[Data supplied — start]
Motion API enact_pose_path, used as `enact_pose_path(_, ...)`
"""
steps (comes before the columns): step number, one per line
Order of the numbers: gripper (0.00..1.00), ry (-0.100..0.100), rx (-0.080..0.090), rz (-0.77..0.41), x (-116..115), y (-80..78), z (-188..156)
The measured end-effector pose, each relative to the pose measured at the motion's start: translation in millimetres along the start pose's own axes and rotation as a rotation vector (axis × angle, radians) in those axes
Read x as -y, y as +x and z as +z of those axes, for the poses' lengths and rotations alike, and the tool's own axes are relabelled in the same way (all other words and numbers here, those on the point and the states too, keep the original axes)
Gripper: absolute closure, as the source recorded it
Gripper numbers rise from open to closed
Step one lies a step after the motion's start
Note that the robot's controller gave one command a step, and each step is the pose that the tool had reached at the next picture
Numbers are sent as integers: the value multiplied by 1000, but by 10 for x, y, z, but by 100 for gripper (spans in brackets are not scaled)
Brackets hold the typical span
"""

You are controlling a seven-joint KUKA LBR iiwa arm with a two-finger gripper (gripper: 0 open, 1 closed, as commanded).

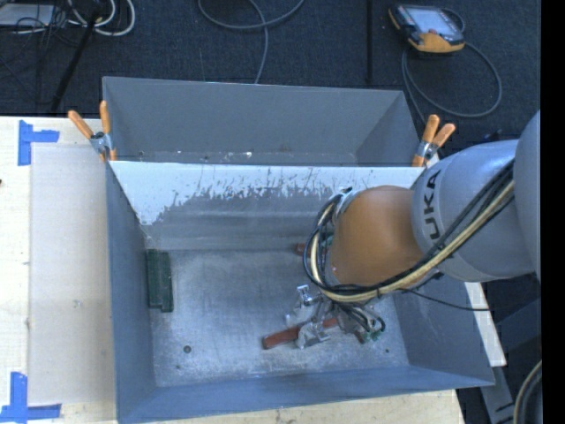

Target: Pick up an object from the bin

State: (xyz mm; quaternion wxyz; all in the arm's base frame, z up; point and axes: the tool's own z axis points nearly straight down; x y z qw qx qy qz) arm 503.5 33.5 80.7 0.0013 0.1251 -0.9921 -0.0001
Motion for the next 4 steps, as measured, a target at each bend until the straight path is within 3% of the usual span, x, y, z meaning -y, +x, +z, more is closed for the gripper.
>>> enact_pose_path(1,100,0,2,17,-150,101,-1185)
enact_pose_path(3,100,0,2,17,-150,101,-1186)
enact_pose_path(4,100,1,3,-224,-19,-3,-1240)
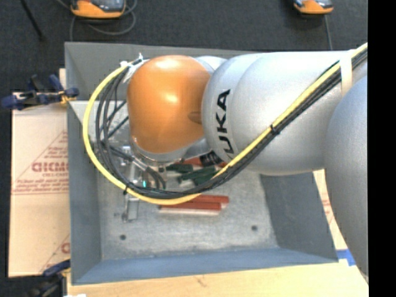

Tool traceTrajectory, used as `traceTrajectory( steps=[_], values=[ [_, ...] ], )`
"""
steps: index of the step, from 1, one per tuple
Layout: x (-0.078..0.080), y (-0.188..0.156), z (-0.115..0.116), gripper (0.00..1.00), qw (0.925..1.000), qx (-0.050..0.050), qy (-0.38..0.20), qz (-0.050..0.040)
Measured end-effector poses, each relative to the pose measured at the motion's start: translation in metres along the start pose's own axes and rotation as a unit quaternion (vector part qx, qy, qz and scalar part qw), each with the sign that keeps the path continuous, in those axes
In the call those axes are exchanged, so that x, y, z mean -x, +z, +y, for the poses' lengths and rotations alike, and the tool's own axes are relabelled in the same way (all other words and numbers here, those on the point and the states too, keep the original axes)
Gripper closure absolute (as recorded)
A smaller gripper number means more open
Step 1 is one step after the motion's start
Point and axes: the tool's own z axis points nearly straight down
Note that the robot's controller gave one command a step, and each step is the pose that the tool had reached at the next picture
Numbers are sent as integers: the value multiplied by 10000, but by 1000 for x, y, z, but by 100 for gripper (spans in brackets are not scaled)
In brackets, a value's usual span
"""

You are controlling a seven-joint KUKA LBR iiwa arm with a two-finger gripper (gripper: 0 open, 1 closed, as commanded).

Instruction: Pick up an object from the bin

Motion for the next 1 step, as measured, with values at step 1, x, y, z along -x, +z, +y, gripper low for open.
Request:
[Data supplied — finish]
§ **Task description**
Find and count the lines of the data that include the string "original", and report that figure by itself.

§ **Solution to the exercise**
2